Task objective
The answer must be an exact copy of every entry, with no pictures in it.

Listed records
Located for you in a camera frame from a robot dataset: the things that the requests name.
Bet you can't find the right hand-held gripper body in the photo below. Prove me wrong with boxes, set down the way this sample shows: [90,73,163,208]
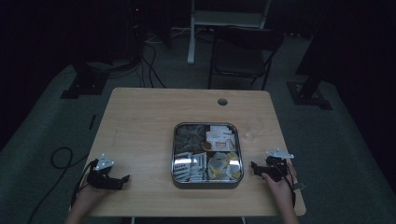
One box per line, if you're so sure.
[262,148,295,183]

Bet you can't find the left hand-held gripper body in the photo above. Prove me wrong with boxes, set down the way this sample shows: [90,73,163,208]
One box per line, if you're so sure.
[86,153,123,191]

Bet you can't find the square metal tray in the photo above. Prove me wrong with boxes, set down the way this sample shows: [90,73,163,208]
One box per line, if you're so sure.
[170,121,245,189]

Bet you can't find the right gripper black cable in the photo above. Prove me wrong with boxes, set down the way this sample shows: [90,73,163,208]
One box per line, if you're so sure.
[282,173,297,209]

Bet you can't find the black floor cables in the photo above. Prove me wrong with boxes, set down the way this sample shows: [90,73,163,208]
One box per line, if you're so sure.
[136,39,167,90]

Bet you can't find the black folding chair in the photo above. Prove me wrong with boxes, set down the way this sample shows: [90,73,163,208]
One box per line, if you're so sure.
[207,26,285,91]

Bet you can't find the pile of yellow white tea bags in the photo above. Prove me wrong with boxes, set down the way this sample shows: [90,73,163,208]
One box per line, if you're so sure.
[206,150,243,181]

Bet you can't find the black stand base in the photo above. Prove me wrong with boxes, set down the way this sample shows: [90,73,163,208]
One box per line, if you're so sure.
[286,79,333,111]
[60,61,110,100]

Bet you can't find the pile of dark tea sachets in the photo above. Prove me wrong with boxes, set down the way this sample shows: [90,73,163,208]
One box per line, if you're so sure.
[174,124,207,153]

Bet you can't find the pile of white paper sachets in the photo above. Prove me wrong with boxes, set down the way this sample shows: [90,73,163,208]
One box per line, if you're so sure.
[205,124,239,153]

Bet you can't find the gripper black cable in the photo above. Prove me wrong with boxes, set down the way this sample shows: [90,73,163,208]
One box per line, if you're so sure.
[282,173,297,209]
[27,147,98,224]

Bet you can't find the white desk frame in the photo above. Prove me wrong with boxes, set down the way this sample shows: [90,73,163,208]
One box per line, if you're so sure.
[187,0,273,65]

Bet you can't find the person's left hand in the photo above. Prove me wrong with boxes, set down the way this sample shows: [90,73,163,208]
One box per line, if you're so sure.
[73,182,110,217]

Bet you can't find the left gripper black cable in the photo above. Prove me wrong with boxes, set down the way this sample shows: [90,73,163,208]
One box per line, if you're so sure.
[27,147,98,224]

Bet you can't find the pile of striped white packets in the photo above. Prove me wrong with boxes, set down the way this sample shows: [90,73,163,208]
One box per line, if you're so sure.
[173,151,209,183]

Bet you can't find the person's right hand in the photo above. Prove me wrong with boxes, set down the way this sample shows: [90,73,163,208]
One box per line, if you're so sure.
[261,161,299,213]

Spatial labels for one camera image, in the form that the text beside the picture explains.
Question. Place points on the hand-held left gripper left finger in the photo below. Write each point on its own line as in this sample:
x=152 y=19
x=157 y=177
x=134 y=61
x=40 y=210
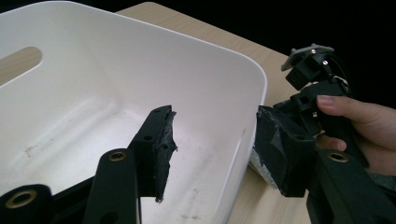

Completed exercise
Located for you in a camera frame from a robot dataset: the things that the requests name.
Bet you can't find the right hand-held gripper body in the photo below. Prove me wrong with boxes, set down the way this sample shows: [90,73,163,208]
One box per line, if you're so sure.
[262,148,295,183]

Bet you can't find the left hand-held gripper body in the photo above. Prove me wrong with boxes, set down the way this sample shows: [90,73,163,208]
One box per line, if you're so sure.
[86,153,123,191]

Bet you can't find the square metal tray in the photo above. Prove me wrong with boxes, set down the way this sample shows: [90,73,163,208]
One box per line, if you're so sure.
[170,121,245,189]

Bet you can't find the right gripper black cable in the photo above. Prove me wrong with boxes, set down the way this sample shows: [90,73,163,208]
One box per line, if you're so sure.
[282,173,297,209]

Bet you can't find the black floor cables in the photo above. Prove me wrong with boxes, set down the way this sample shows: [90,73,163,208]
One box per line, if you're so sure.
[136,39,167,90]

Bet you can't find the black folding chair in the photo above. Prove me wrong with boxes, set down the way this sample shows: [90,73,163,208]
One box per line, if you're so sure.
[207,26,285,91]

Bet you can't find the pile of yellow white tea bags in the photo above. Prove me wrong with boxes, set down the way this sample shows: [90,73,163,208]
One box per line, if you're so sure.
[206,150,243,181]

Bet you can't find the black stand base in the photo above. Prove me wrong with boxes, set down the way this sample shows: [90,73,163,208]
One box per line, if you're so sure.
[286,79,333,111]
[60,61,110,100]

Bet you can't find the pile of dark tea sachets in the photo above. Prove me wrong with boxes, set down the way this sample shows: [90,73,163,208]
One box per line, if you're so sure.
[174,124,207,153]

Bet you can't find the pile of white paper sachets in the photo above. Prove me wrong with boxes, set down the way this sample shows: [90,73,163,208]
One box per line, if you're so sure.
[205,124,239,153]

Bet you can't find the gripper black cable in the photo above. Prove me wrong with boxes, set down the way this sample shows: [90,73,163,208]
One box per line, if you're so sure.
[282,173,297,209]
[27,147,98,224]

Bet you can't find the white desk frame in the photo above. Prove me wrong with boxes, set down the way this sample shows: [90,73,163,208]
One box per line, if you're so sure.
[187,0,273,65]

Bet you can't find the person's left hand in the photo above. Prove me wrong with boxes, set down the way this sample shows: [90,73,163,208]
One box per line, if you're so sure.
[73,182,110,217]

Bet you can't find the left gripper black cable in the photo above. Prove me wrong with boxes, set down the way this sample shows: [90,73,163,208]
One box per line, if you're so sure.
[27,147,98,224]

Bet you can't find the pile of striped white packets in the photo above. Prove me wrong with boxes, set down the way this sample shows: [90,73,163,208]
One box per line, if you're so sure.
[173,151,209,183]

Bet you can't find the person's right hand in the photo above. Prove me wrong with boxes, set down the way this sample shows: [90,73,163,208]
One box per line, if you're so sure.
[261,161,299,213]

Spatial labels for one camera image, in the form that the text beside the picture explains.
Question. Place points on the hand-held left gripper left finger in the photo below. Write each point on its own line as in this sample:
x=152 y=19
x=157 y=177
x=134 y=61
x=40 y=210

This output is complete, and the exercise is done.